* _Your objective_:
Would you output all the lines below precisely as they stand, leaving each picture out?

* _Supplied information_:
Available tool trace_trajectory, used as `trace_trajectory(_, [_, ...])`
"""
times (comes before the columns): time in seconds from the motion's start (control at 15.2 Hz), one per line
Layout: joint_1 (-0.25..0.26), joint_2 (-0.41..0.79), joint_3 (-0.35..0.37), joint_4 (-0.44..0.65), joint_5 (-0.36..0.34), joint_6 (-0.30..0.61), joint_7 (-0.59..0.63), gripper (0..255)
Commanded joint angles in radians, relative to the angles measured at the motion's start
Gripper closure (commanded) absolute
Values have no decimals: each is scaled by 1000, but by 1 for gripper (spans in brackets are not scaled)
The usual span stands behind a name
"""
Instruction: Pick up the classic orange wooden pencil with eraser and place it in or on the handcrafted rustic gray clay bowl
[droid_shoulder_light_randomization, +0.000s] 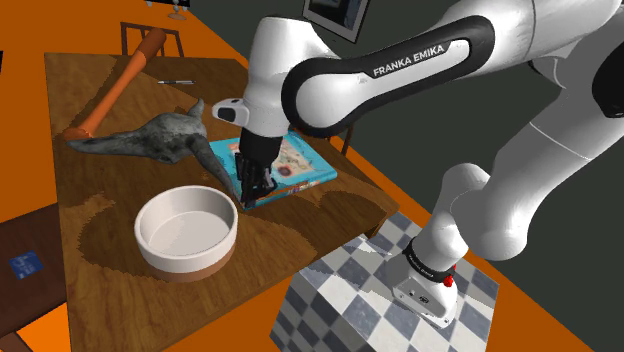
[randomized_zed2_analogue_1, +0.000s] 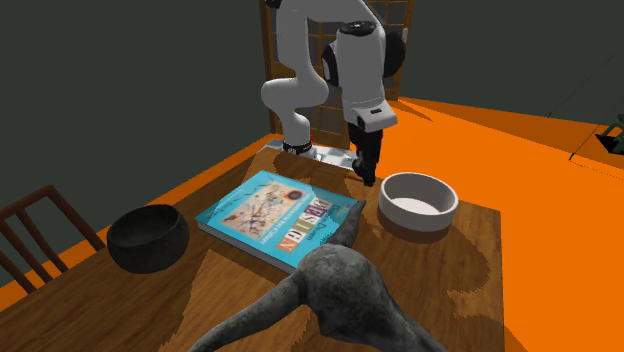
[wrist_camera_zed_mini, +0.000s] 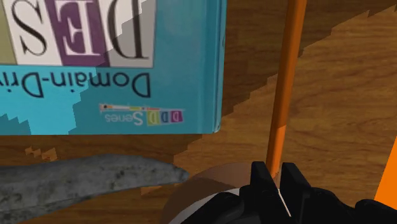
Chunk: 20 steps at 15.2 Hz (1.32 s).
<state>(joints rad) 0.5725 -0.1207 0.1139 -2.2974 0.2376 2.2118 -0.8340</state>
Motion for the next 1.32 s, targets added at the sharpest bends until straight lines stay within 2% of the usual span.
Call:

* _Answer to the problem_:
Available tool trace_trajectory, used as `trace_trajectory(_, [_, ...])`
"""
times (comes before the columns): time in seconds from the motion's start (control at 15.2 Hz), one per line
Layout: joint_1 (-0.25..0.26), joint_2 (-0.41..0.79), joint_3 (-0.35..0.37), joint_4 (-0.44..0.65), joint_5 (-0.36..0.34), joint_6 (-0.30..0.61), joint_7 (-0.59..0.63), gripper (0..255)
Commanded joint angles in radians, relative to the angles measured at the motion's start
Gripper closure (commanded) absolute
Values have no decimals: each is scaled by 1000, but by 1 for gripper (spans in brackets are not scaled)
The usual span stands behind a name
"""
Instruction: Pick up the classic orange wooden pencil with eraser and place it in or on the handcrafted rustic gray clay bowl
[droid_shoulder_light_randomization, +0.000s] 
[randomized_zed2_analogue_1, +0.000s] 
[wrist_camera_zed_mini, +0.000s] 
Chunk: 20 steps at 15.2 Hz (1.32 s).
<state>(joints rad) 0.5725 -0.1207 0.1139 -2.2974 0.2376 2.2118 -0.8340</state>
Motion for the next 1.32 s, targets added at the sharpest bends until straight lines stay within 2% of the usual span.
Call:

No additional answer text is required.